→ What you will do
Each line below has to be set down again exactly.

→ Recorded data
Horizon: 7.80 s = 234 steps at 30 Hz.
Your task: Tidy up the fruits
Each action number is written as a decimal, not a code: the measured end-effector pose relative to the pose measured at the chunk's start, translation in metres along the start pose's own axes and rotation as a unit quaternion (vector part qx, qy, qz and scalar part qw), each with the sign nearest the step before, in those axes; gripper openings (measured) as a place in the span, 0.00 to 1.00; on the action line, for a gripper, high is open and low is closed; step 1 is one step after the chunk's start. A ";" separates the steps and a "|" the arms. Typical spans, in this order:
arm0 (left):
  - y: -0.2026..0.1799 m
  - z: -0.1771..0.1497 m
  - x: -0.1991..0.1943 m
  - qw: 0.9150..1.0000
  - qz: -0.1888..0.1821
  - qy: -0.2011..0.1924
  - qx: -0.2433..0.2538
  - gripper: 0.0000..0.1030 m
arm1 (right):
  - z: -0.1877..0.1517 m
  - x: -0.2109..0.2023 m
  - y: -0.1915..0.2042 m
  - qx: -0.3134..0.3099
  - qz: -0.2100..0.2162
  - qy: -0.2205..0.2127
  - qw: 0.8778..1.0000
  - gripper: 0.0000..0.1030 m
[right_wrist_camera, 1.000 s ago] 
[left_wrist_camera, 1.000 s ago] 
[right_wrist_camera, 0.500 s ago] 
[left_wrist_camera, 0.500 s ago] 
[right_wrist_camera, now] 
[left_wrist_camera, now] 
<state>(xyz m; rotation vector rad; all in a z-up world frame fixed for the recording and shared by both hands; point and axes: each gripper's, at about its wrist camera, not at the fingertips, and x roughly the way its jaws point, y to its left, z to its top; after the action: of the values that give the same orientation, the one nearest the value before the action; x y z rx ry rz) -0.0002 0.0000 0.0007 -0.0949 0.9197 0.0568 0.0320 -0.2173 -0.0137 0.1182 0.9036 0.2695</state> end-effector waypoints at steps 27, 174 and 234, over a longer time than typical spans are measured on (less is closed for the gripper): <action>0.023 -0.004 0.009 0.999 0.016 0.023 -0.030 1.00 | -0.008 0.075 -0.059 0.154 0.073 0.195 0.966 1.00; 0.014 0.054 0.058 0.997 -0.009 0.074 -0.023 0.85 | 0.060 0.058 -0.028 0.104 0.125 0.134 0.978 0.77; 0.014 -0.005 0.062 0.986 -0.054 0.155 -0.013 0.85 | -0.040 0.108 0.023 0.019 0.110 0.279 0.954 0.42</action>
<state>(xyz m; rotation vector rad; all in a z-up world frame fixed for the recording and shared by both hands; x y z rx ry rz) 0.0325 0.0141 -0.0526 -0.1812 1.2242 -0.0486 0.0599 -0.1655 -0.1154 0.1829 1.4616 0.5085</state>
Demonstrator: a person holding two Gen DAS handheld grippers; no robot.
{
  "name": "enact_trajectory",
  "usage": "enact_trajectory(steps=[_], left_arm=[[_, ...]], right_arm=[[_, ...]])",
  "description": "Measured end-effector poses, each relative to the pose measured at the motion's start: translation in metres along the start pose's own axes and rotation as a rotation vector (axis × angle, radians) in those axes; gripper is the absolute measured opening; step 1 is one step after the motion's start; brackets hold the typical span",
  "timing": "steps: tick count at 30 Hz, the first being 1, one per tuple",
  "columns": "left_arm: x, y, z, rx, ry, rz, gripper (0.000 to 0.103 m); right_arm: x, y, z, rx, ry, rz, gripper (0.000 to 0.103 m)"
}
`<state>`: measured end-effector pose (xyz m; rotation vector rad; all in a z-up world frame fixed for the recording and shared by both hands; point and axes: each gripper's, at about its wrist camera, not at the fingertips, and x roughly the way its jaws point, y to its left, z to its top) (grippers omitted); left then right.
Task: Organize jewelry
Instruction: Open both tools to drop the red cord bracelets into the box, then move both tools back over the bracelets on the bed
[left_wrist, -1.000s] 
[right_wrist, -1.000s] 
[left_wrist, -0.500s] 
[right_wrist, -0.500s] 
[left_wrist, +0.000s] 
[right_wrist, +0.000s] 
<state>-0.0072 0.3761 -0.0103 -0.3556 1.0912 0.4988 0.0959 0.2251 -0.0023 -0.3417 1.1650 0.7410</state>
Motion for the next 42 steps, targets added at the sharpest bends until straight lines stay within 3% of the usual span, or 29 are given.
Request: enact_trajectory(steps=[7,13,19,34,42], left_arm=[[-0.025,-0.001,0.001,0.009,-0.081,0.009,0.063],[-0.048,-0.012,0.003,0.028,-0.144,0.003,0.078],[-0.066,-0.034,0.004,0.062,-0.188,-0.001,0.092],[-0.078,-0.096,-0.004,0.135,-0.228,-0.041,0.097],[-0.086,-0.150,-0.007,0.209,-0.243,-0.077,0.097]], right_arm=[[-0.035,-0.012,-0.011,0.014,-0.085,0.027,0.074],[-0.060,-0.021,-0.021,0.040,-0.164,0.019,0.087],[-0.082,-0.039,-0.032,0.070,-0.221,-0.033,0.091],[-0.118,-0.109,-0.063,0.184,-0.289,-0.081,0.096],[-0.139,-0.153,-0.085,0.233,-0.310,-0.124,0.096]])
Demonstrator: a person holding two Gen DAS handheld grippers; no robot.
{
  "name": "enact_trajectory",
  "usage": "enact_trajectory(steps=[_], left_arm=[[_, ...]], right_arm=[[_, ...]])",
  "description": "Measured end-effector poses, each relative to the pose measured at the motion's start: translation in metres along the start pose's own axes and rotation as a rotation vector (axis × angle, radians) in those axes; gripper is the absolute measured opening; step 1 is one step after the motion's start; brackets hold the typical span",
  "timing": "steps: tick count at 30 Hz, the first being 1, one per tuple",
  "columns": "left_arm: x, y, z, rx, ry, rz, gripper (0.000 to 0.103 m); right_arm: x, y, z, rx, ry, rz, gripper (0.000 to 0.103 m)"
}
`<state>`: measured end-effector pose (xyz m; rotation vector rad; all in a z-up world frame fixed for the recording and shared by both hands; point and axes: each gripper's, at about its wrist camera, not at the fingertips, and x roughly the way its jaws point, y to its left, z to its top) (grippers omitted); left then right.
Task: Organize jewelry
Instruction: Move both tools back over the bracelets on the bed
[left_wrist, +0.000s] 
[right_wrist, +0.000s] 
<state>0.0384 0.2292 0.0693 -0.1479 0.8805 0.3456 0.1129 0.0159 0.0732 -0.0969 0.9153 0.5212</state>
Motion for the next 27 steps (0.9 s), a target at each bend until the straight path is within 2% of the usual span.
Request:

→ Exercise output
Horizon: 7.80 s = 234 steps at 30 Hz.
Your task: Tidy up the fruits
Each action number is written as a decimal, not a code: the measured end-effector pose relative to the pose measured at the chunk's start, translation in metres along the start pose's own axes and rotation as a unit quaternion (vector part qx, qy, qz and scalar part qw), each with the sign nearest the step before, in those axes; gripper openings (measured) as a place in the span, 0.00 to 1.00; on the action line, for a gripper, high is open and low is closed; step 1 is one step after the chunk's start. A ";" separates the steps and a "|" the arms. Typical spans, in this order:
arm0 (left):
  - y: -0.2026..0.1799 m
  - z: -0.1771..0.1497 m
  - x: -0.1991..0.1943 m
  - qw: 0.9150..1.0000
  - qz: -0.1888..0.1821
  - qy: -0.2011..0.1924
  - qx: -0.2433..0.2538
  - gripper: 0.0000..0.1030 m
arm1 (right):
  - z: -0.1877..0.1517 m
  - x: -0.2109..0.2023 m
  - y: -0.1915..0.2042 m
  - qx: -0.3134..0.3099
  - qz: -0.2100..0.2162
  - qy: -0.2205..0.2127
  - qw: 0.8778..1.0000
  - gripper: 0.0000..0.1030 m
[right_wrist_camera, 1.000 s ago] 
[left_wrist_camera, 1.000 s ago] 
[right_wrist_camera, 0.500 s ago] 
[left_wrist_camera, 0.500 s ago] 
[right_wrist_camera, now] 
[left_wrist_camera, now] 
<state>(xyz m; rotation vector rad; all in a z-up world frame fixed for the recording and shared by both hands; point and axes: each gripper's, at about its wrist camera, not at the fingertips, and x roughly the way its jaws point, y to its left, z to its top; after the action: of the values that give the same orientation, the one nearest the value before the action; x y z rx ry rz) -0.0002 0.0000 0.0007 -0.0949 0.9197 0.0568 0.0320 -0.2173 -0.0137 0.1182 0.9036 0.2695</state> end-effector waypoints at steps 27, 174 and 234, over a longer time than typical spans are measured on (less is closed for the gripper): <action>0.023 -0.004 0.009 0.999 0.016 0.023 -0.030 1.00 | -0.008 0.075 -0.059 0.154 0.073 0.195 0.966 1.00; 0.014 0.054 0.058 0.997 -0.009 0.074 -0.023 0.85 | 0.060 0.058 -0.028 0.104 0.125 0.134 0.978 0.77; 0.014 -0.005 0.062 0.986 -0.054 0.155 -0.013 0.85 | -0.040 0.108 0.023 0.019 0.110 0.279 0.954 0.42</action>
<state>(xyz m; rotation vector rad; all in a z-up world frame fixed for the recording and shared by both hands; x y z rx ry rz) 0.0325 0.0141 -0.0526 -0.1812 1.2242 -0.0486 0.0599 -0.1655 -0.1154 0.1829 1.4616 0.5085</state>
Demonstrator: a person holding two Gen DAS handheld grippers; no robot.
{
  "name": "enact_trajectory",
  "usage": "enact_trajectory(steps=[_], left_arm=[[_, ...]], right_arm=[[_, ...]])",
  "description": "Measured end-effector poses, each relative to the pose measured at the motion's start: translation in metres along the start pose's own axes and rotation as a rotation vector (axis × angle, radians) in those axes; gripper is the absolute measured opening; step 1 is one step after the motion's start; brackets hold the typical span",
  "timing": "steps: tick count at 30 Hz, the first being 1, one per tuple",
  "columns": "left_arm: x, y, z, rx, ry, rz, gripper (0.000 to 0.103 m); right_arm: x, y, z, rx, ry, rz, gripper (0.000 to 0.103 m)"
}
`<state>`: measured end-effector pose (xyz m; rotation vector rad; all in a z-up world frame fixed for the recording and shared by both hands; point and axes: each gripper's, at about its wrist camera, not at the fingertips, and x roughly the way its jaws point, y to its left, z to its top) (grippers omitted); left then right.
Task: Organize jewelry
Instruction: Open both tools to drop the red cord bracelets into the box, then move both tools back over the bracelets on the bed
[left_wrist, -1.000s] 
[right_wrist, -1.000s] 
[left_wrist, -0.500s] 
[right_wrist, -0.500s] 
[left_wrist, +0.000s] 
[right_wrist, +0.000s] 
<state>-0.0072 0.3761 -0.0103 -0.3556 1.0912 0.4988 0.0959 0.2251 -0.0023 -0.3417 1.1650 0.7410</state>
Motion for the next 42 steps, targets added at the sharpest bends until straight lines stay within 3% of the usual span, or 29 are given.
Request: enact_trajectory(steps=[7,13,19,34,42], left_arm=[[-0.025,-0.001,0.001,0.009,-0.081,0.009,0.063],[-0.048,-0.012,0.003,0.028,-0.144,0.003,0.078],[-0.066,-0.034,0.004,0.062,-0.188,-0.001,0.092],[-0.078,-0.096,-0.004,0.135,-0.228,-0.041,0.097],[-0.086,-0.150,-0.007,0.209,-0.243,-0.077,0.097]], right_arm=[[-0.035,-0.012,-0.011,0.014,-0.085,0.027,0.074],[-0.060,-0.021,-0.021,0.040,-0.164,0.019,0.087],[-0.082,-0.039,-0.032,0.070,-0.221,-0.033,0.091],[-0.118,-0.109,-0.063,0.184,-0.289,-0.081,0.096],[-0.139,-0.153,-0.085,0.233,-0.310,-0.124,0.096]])
Demonstrator: a person holding two Gen DAS handheld grippers; no robot.
{
  "name": "enact_trajectory",
  "usage": "enact_trajectory(steps=[_], left_arm=[[_, ...]], right_arm=[[_, ...]])",
  "description": "Measured end-effector poses, each relative to the pose measured at the motion's start: translation in metres along the start pose's own axes and rotation as a rotation vector (axis × angle, radians) in those axes; gripper is the absolute measured opening; step 1 is one step after the motion's start; brackets hold the typical span",
  "timing": "steps: tick count at 30 Hz, the first being 1, one per tuple",
  "columns": "left_arm: x, y, z, rx, ry, rz, gripper (0.000 to 0.103 m); right_arm: x, y, z, rx, ry, rz, gripper (0.000 to 0.103 m)"
}
`<state>`: measured end-effector pose (xyz m; rotation vector rad; all in a z-up world frame fixed for the recording and shared by both hands; point and axes: each gripper's, at about its wrist camera, not at the fingertips, and x roughly the way its jaws point, y to its left, z to its top) (grippers omitted); left then right.
Task: Organize jewelry
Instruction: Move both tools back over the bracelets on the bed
[left_wrist, +0.000s] 
[right_wrist, +0.000s] 
<state>0.0384 0.2292 0.0693 -0.1479 0.8805 0.3456 0.1129 0.0159 0.0732 -0.0969 0.9153 0.5212</state>
Motion for the next 27 steps (0.9 s), a target at each bend until the straight path is within 2% of the usual span.
Request:

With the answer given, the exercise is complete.